WHAT THE EXERCISE ASKS:
Once you reach the line containing "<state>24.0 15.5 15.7" in the entries below, write out that line and each one after it down to the line containing "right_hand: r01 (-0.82", exactly and with nothing added.

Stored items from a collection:
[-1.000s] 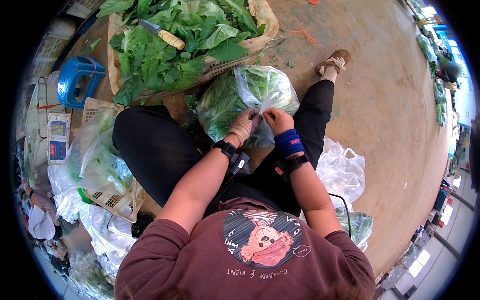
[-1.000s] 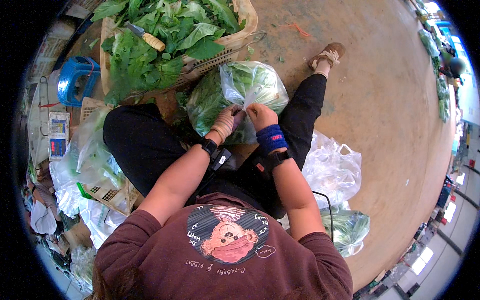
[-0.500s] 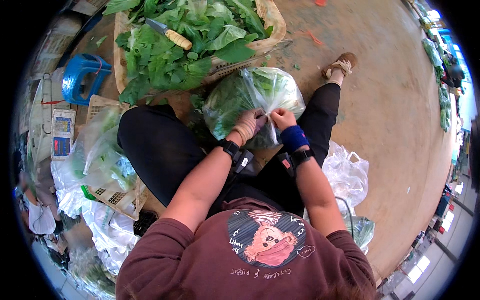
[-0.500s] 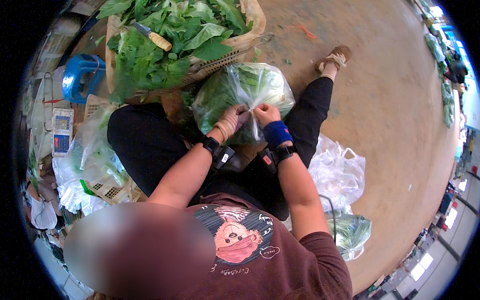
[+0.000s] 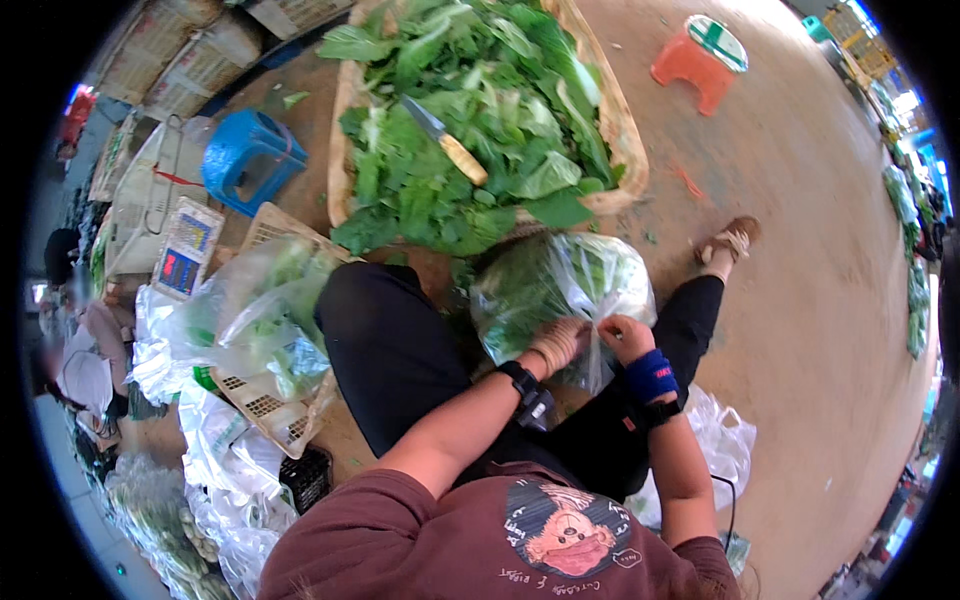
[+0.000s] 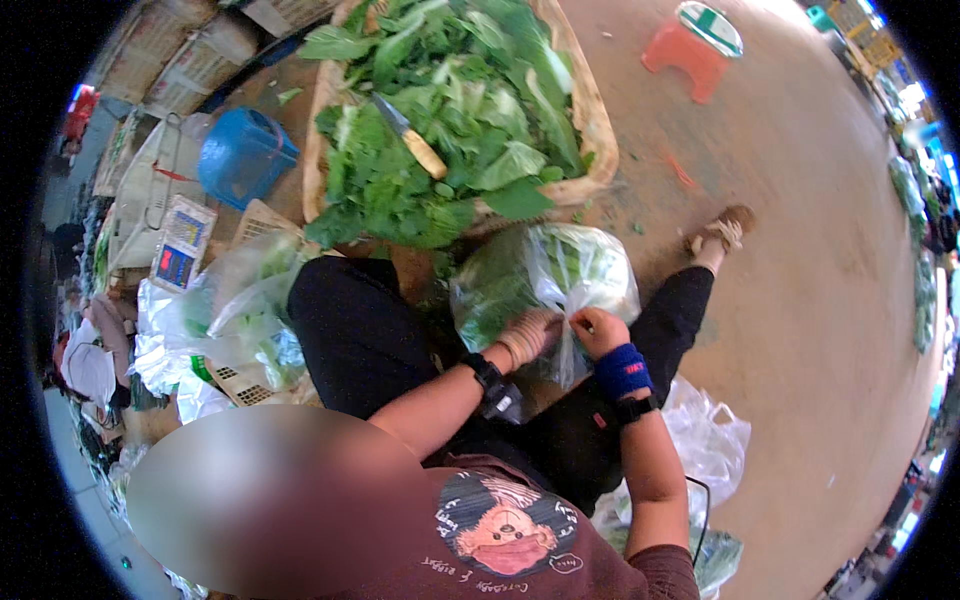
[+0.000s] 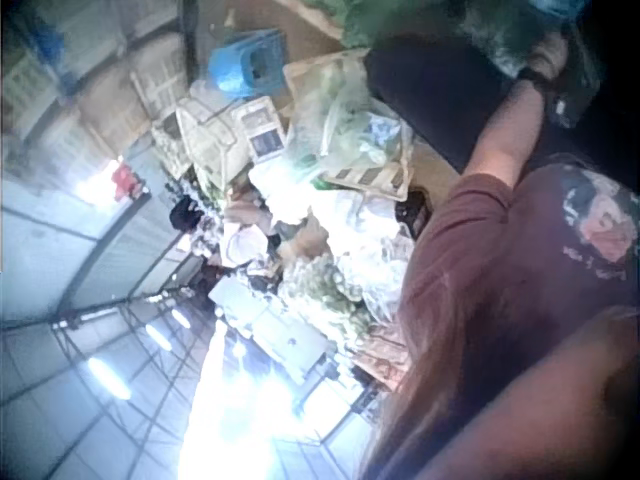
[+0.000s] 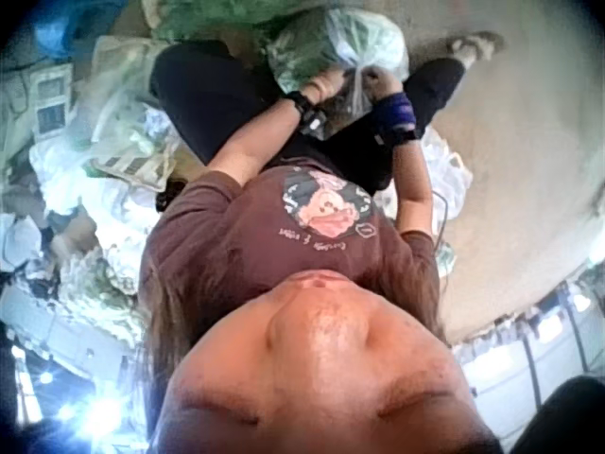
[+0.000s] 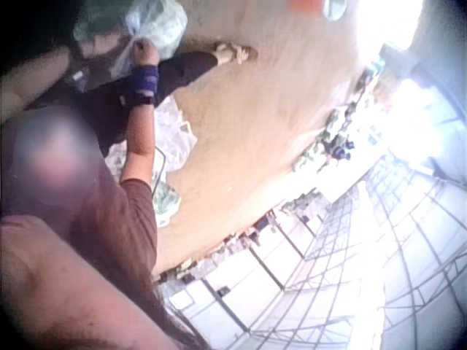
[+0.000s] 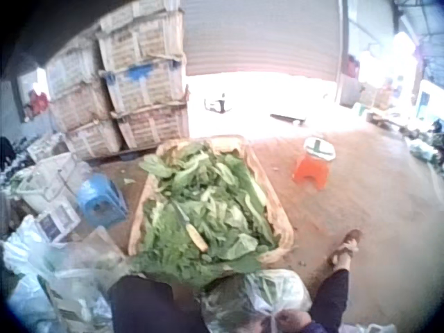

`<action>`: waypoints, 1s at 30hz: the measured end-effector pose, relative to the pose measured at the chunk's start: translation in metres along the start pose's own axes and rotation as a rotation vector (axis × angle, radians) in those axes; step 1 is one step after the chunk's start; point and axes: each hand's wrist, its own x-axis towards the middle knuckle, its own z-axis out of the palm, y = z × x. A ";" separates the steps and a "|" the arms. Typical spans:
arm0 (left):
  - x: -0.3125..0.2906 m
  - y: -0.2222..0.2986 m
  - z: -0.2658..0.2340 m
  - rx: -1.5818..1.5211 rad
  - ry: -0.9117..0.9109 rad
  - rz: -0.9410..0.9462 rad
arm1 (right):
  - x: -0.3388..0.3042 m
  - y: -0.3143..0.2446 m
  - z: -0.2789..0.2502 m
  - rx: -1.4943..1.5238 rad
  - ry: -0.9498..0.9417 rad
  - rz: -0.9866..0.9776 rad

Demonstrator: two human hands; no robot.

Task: The person trims the base of leafy green vegetables using a knife and packs them into plastic bags, occasionally weighing the bags on a scale.

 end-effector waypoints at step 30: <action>-0.011 0.006 0.009 -0.123 0.240 -0.094 | -0.006 -0.037 0.031 -0.147 0.341 0.194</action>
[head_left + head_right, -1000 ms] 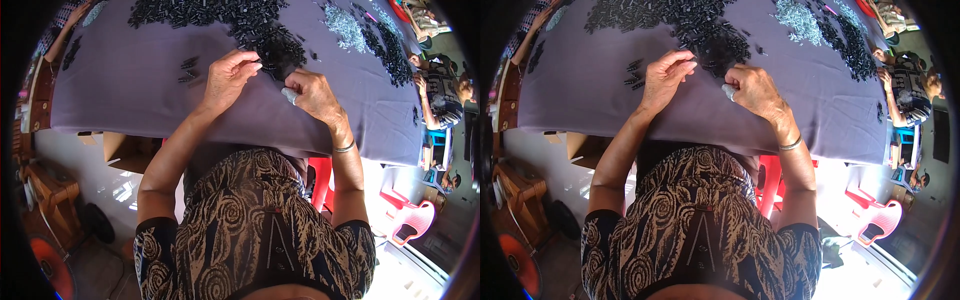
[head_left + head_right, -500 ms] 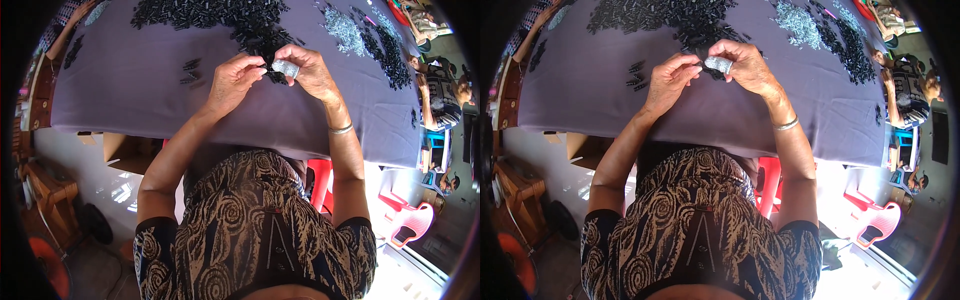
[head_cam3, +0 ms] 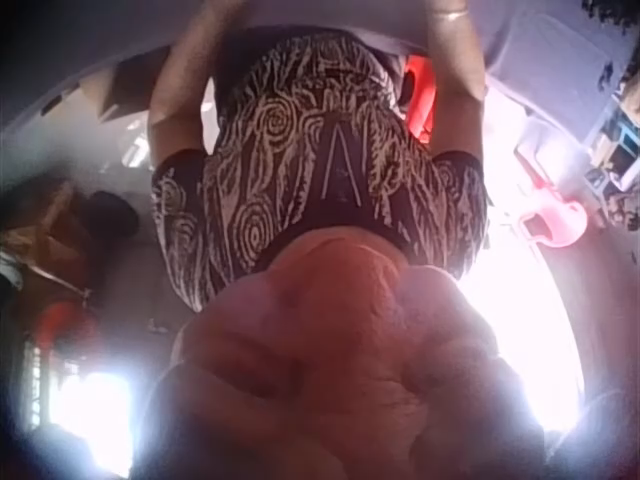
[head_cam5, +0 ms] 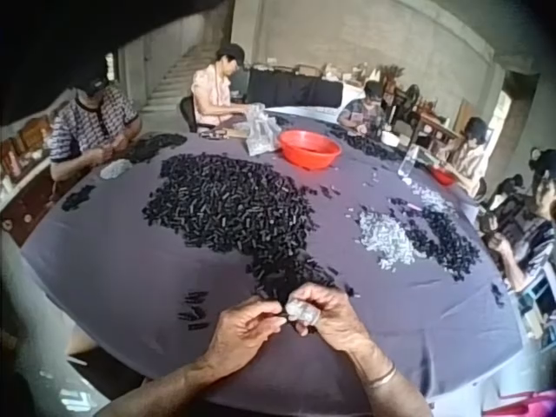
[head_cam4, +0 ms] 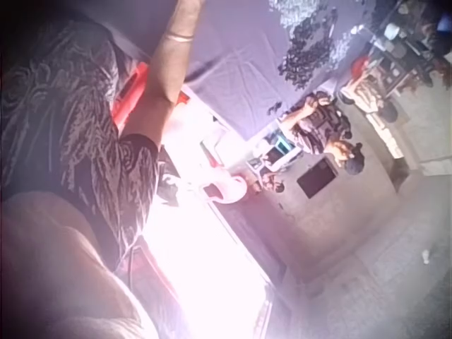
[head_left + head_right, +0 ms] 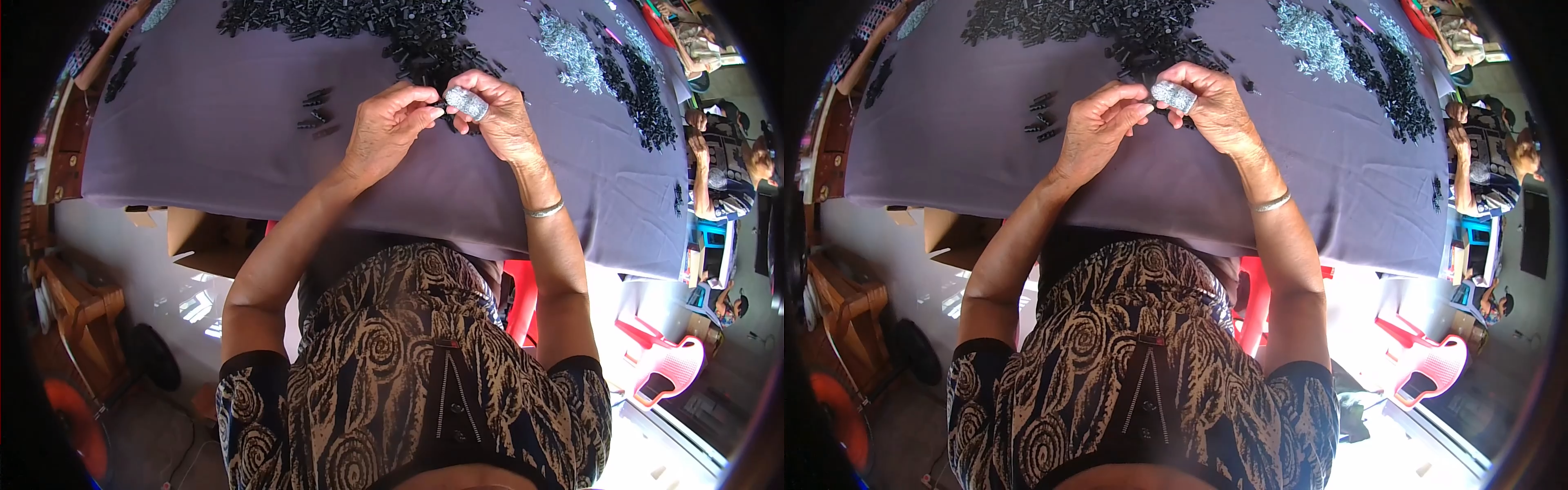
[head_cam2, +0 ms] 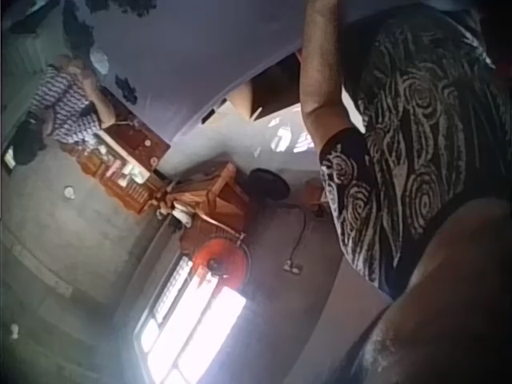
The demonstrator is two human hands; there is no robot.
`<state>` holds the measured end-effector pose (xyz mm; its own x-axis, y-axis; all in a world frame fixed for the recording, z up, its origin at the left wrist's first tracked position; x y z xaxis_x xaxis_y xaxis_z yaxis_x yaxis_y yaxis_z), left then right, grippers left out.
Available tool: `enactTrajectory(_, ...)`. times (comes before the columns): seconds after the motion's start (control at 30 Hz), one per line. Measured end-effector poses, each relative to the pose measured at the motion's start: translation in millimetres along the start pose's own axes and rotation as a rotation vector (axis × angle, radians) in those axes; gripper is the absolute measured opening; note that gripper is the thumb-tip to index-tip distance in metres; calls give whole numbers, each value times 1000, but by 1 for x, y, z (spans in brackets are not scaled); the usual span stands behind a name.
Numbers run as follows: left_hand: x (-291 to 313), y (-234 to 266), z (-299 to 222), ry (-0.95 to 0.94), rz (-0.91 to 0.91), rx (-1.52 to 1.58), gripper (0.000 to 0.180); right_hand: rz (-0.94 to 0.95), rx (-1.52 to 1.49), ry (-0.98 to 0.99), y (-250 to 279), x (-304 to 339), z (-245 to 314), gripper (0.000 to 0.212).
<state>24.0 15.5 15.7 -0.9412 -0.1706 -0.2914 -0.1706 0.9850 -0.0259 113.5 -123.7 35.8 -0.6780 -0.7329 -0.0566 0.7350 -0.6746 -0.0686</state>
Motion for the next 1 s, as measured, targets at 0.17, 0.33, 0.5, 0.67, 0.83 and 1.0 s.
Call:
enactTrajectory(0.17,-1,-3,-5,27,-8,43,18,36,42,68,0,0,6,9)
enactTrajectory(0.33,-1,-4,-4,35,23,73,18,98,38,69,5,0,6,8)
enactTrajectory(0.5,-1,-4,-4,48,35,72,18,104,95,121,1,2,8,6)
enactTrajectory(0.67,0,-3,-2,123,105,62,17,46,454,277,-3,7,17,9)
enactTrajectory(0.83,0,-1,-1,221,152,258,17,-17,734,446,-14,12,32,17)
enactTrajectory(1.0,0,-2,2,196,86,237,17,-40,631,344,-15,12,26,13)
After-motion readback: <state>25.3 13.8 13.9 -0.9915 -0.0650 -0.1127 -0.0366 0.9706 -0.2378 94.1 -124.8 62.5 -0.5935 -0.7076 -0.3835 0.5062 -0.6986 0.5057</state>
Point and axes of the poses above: each hand's wrist, its own x-axis away from the middle knuckle, its own y-axis out of the back of the hand, z = x × y, the point moved 3 cm from there along -x, towards the middle knuckle, and after that the axes turned 1 degree about -x, right-handed, at the moved point
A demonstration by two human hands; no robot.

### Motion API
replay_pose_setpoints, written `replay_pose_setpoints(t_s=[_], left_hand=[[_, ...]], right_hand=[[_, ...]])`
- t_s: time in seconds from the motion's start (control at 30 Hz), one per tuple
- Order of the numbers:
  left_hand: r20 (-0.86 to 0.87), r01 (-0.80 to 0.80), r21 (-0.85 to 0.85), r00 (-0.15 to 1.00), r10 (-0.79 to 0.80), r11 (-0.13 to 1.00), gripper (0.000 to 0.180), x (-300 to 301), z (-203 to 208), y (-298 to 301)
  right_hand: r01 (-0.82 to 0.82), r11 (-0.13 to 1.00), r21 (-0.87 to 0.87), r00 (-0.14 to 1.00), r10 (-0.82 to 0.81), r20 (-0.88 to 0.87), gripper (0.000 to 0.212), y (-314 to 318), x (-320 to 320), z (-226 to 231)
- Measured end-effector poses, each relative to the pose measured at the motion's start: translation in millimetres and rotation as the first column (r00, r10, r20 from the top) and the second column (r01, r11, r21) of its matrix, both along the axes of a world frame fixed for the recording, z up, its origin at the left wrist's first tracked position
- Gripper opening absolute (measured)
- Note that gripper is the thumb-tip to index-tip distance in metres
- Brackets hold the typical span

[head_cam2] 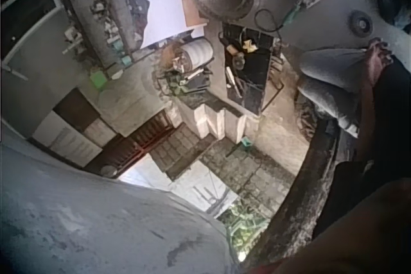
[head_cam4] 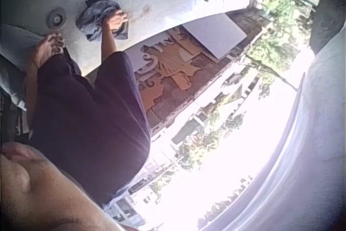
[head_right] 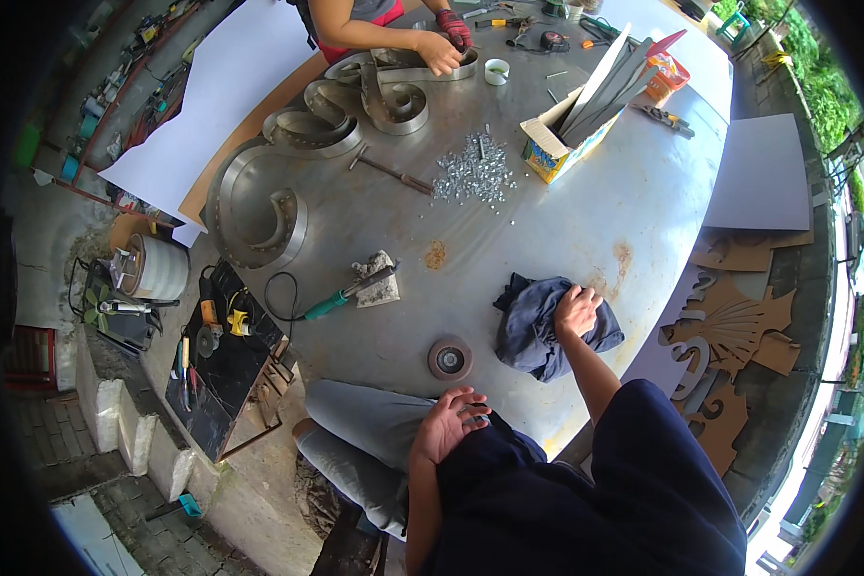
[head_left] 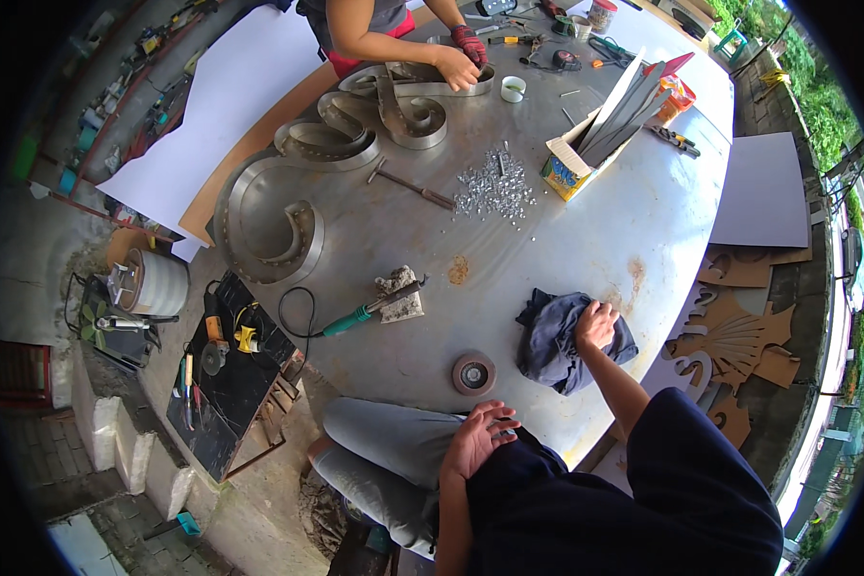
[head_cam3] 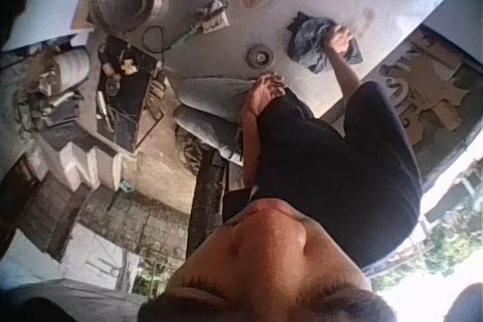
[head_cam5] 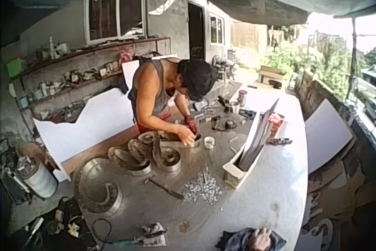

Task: Assembling and soldering components of a metal sign at a workshop table.

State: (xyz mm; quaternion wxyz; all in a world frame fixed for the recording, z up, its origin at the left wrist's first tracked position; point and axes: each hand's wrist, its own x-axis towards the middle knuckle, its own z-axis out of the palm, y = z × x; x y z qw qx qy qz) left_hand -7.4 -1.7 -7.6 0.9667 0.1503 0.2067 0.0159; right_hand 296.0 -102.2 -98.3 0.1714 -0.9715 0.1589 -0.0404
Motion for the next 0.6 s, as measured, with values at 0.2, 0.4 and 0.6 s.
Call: replay_pose_setpoints(t_s=[0.2, 0.4, 0.6], left_hand=[[-0.019, 0.014, -0.006, 1.000, -0.015, 1.000, 0.051, 0.6, 3.3, 0.8], [-0.012, 0.008, -0.015, 1.000, -0.008, 1.000, 0.047, -1.6, 0.1, -3.3], [-0.023, 0.005, -0.007, 1.000, -0.006, 1.000, 0.046, -2.7, 0.6, -3.0]], right_hand=[[-0.023, 1.000, 0.020, 1.000, 0.022, 0.019, 0.032, 1.1, -1.1, 1.4], [-0.031, 0.999, 0.020, 0.999, 0.031, 0.029, 0.031, -3.8, -2.2, 2.0], [-0.026, 0.999, 0.035, 1.000, 0.026, 0.013, 0.031, -3.2, -2.3, 2.7]])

EXERCISE ANSWER:
<state>24.0 15.5 15.7 -0.9412 -0.1706 -0.2914 -0.1706 0.9850 -0.0259 113.5 -123.7 35.8 -0.6780 -0.7329 -0.0566 0.7350 -0.6746 -0.0686</state>
Motion for the next 1 s, as measured, targets at 0.17, 0.33, 0.5, 0.67, 0.83 and 1.0 s.
Call:
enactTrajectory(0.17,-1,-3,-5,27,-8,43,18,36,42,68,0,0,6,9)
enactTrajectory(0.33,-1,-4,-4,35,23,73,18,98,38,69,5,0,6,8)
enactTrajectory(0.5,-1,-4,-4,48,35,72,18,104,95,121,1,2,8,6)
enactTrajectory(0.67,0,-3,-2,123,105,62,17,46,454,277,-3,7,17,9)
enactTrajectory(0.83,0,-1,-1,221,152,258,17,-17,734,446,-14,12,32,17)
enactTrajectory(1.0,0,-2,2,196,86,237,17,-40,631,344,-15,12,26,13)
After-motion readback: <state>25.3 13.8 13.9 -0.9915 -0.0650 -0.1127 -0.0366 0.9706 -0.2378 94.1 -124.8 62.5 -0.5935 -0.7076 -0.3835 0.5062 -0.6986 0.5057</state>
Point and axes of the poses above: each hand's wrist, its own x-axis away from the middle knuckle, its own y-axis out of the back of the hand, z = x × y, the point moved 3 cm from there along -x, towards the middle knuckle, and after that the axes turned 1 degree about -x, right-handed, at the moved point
A demonstration by two human hands; no robot.

### Motion API
replay_pose_setpoints, written `replay_pose_setpoints(t_s=[_], left_hand=[[_, ...]], right_hand=[[_, ...]])`
- t_s: time in seconds from the motion's start (control at 30 Hz), one per tuple
- Order of the numbers:
  left_hand: r20 (-0.86 to 0.87), r01 (-0.80 to 0.80), r21 (-0.85 to 0.85), r00 (-0.15 to 1.00), r10 (-0.79 to 0.80), r11 (-0.13 to 1.00), gripper (0.000 to 0.180), x (-300 to 301), z (-203 to 208), y (-298 to 301)
  right_hand: r01 (-0.82 to 0.82), r11 (-0.13 to 1.00), r21 (-0.87 to 0.87), r00 (-0.14 to 1.00), r10 (-0.82 to 0.81), r20 (-0.88 to 0.87), gripper (0.000 to 0.212), y (-314 to 318), x (-320 to 320), z (-226 to 231)

What the exercise asked for is now complete.